▶
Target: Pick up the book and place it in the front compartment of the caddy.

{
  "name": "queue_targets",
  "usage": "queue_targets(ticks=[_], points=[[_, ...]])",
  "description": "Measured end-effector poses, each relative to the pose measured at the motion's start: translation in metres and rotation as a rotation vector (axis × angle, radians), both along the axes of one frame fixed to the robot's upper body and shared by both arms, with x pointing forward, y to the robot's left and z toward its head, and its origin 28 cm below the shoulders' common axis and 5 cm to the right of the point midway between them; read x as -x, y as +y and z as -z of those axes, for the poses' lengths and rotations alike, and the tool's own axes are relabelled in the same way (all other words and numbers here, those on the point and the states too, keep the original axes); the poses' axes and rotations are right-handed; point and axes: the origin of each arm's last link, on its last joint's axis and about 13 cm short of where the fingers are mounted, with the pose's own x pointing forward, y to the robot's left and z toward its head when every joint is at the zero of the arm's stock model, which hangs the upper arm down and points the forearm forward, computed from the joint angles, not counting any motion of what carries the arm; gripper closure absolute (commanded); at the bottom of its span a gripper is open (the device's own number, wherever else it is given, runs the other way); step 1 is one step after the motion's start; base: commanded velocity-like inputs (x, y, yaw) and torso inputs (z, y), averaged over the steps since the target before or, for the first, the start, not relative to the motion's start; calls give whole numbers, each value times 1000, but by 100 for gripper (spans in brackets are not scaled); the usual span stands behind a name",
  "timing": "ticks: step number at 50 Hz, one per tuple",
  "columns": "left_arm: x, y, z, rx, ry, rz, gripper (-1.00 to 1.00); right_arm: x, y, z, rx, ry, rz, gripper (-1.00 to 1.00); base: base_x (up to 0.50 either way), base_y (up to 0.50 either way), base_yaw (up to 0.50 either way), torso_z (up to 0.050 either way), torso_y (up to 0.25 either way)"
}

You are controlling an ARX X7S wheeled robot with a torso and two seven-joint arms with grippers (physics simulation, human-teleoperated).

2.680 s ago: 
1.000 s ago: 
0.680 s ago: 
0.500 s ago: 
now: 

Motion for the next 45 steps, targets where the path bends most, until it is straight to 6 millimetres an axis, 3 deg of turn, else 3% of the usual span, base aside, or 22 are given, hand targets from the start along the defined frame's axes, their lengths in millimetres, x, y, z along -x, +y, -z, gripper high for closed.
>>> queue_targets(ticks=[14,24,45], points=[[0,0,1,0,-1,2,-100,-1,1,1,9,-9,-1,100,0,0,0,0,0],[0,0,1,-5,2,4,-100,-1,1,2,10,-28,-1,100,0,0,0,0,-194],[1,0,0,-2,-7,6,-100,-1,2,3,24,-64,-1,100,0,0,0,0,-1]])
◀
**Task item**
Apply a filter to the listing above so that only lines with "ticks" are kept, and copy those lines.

**Output**
  "usage": "queue_targets(ticks=[_], points=[[_, ...]])",
  "timing": "ticks: step number at 50 Hz, one per tuple",
>>> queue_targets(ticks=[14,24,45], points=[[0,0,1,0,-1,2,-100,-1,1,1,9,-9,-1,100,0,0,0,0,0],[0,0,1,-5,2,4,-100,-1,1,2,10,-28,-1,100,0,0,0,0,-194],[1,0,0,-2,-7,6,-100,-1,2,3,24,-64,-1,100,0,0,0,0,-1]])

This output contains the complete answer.